• About this task: Go line by line through the data below and count those that hold "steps". Return only the number.

• Source material:
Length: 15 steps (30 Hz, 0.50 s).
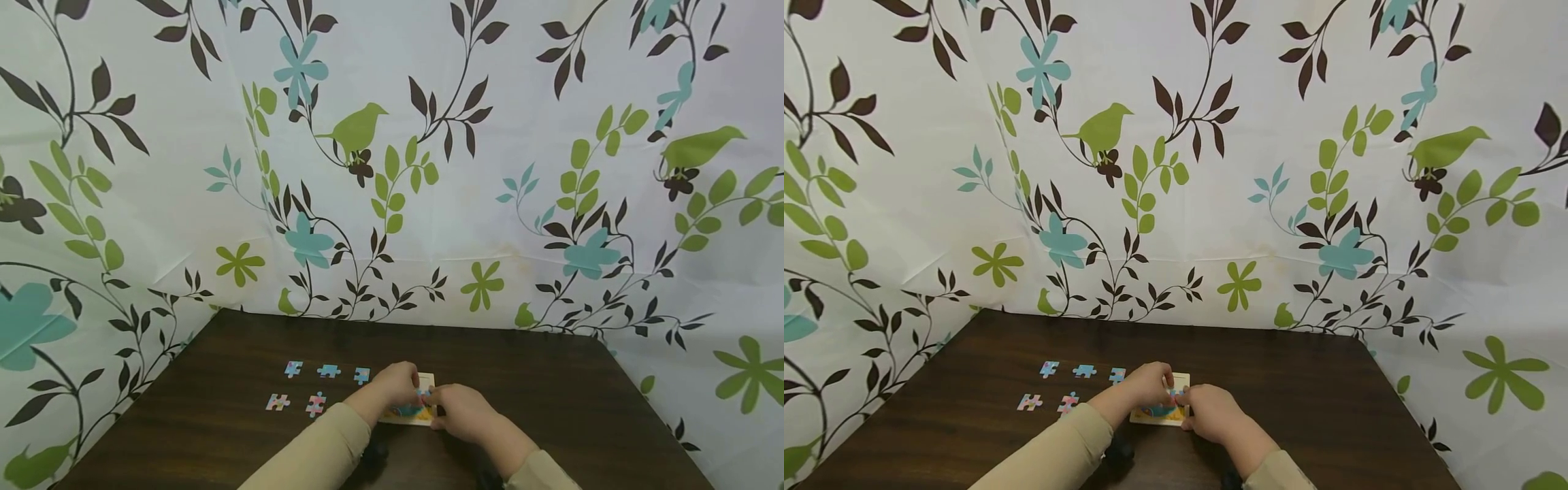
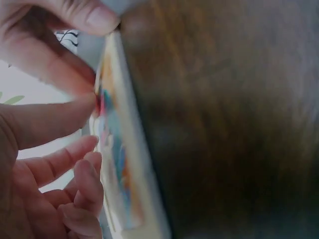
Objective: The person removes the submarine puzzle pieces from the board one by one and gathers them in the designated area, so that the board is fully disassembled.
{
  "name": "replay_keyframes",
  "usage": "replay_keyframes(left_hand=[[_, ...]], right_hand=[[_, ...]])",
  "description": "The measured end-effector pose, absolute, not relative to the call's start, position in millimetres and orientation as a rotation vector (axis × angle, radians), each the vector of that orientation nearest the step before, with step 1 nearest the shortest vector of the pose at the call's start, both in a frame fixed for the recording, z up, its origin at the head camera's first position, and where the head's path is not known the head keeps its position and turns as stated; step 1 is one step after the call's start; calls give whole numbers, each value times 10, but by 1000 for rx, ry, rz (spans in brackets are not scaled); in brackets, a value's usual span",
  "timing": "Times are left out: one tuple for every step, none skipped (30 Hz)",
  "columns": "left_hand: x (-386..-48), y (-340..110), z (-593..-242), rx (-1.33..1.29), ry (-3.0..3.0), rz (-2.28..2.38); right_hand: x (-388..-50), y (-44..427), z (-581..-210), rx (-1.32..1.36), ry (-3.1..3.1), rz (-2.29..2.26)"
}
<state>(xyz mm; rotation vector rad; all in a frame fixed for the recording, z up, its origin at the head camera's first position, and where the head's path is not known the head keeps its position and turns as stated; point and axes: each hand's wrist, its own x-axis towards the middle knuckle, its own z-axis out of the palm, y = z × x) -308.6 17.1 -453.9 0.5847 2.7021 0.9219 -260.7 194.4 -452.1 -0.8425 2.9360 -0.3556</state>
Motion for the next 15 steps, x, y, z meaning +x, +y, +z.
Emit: replay_keyframes(left_hand=[[-3084,179,-4557,576,2707,924],[-3087,184,-4581,571,2715,925],[-3087,187,-4597,569,2721,929],[-3088,190,-4616,568,2722,937],[-3087,195,-4628,561,2726,943],[-3086,199,-4635,555,2725,950],[-3085,204,-4637,551,2726,953],[-3085,209,-4641,549,2733,948],[-3083,214,-4641,548,2738,944],[-3082,219,-4641,550,2742,941],[-3078,221,-4636,555,2751,938],[-3075,223,-4632,555,2753,937],[-3073,223,-4628,556,2758,933],[-3070,222,-4626,554,2760,931],[-3066,220,-4622,554,2761,932]], right_hand=[[-2610,1941,-4524,-851,2936,-359],[-2613,1938,-4527,-858,2937,-360],[-2615,1934,-4528,-861,2937,-363],[-2617,1930,-4532,-861,2938,-365],[-2618,1927,-4535,-856,2938,-367],[-2620,1928,-4539,-852,2938,-369],[-2620,1929,-4542,-850,2941,-371],[-2619,1932,-4546,-852,2947,-374],[-2616,1934,-4548,-852,2952,-382],[-2611,1938,-4548,-858,2959,-391],[-2606,1939,-4548,-874,2963,-397],[-2598,1939,-4547,-890,2964,-405],[-2586,1935,-4542,-909,2965,-413],[-2571,1933,-4534,-921,2965,-421],[-2551,1928,-4524,-933,2960,-422]])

• Response: 2